Jamie Oliver unter anderem. Der englische Starkoch, 51, hat mit dem »SZ-Magazin« über seine Legasthenie gesprochen und unter anderem stolz verkündet, im Sommer den Pilotenschein bestanden zu haben. Zehn Prüfungen habe er dafür bestehen müssen, neun davon seien theoretisch gewesen.»Die neun dazugehörigen Übungsbücher machten mir tierische Angst, jedes war 350 Seiten dick«, sagte Oliver in dem Interview. »Ich kann kurze Texte lesen, aber so lange – unmöglich.« Daraufhin habe er sich direkt an den Autor der Übungsbücher gewandt und gefragt, ob er die digitalen Dateien bekommen könnte, um sie sich vorlesen zu lassen. »Er hat mir die Dateien geschickt, und ich habe mir die Bücher angehört, jedes einen Monat lang. Ich habe jede Prüfung mit Bravour bestanden.«
Noch immer seien die Erinnerungen an seine Kindheit mit Legasthenie sehr präsent, sagte Oliver. Es falle ihm überhaupt nicht schwer, sich in die Lage des Zehnjährigen in der Grundschule zu versetzen, der sich elend fühlte. Niemand habe Legasthenie oder Neurodiversität wirklich anerkannt, niemand habe wirklich geholfen.
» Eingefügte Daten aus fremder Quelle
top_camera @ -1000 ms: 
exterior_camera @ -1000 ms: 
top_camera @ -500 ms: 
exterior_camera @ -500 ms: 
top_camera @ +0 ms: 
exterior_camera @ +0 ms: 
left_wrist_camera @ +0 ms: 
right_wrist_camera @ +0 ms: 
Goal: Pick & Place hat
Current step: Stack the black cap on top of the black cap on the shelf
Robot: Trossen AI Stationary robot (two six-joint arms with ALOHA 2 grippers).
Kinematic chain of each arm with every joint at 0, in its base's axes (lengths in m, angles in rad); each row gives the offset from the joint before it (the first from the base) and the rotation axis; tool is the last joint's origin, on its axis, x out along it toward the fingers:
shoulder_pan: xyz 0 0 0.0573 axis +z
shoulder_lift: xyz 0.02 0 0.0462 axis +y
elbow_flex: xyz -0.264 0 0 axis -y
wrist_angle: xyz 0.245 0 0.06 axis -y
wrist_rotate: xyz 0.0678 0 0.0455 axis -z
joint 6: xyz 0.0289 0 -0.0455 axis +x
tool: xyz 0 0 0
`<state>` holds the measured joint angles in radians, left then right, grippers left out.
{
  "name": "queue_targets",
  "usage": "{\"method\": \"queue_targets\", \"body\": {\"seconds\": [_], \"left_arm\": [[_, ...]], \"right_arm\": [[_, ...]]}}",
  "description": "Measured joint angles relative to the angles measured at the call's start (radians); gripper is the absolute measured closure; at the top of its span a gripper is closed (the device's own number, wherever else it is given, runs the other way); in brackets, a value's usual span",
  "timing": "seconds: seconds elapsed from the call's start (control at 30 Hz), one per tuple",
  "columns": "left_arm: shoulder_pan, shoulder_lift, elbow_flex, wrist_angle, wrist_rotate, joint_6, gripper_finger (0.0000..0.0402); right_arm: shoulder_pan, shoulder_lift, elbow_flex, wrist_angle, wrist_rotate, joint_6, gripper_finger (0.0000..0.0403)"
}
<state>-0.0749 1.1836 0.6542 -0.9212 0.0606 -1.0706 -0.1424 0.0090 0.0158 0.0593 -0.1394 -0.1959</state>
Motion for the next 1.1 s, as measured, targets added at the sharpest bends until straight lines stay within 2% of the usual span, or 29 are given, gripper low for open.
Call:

Er habe keine Unterstützung bekommen, sagte Oliver, sondern sei in Sonderklassen gesteckt worden. »Mir wurde das Gefühl gegeben, ziemlich dumm zu sein. Dieses Gefühl ist immer noch präsent«, sagte Oliver.Den Flugschein habe er für sein Selbstwertgefühl gebraucht, sagte Oliver dem »SZ-Magazin« weiter. Schon früher hatte er wiederholt über seine Lese-Rechtschreib-Störung berichtet. Das Kochen sei seine Rettung gewesen, sagte er einmal.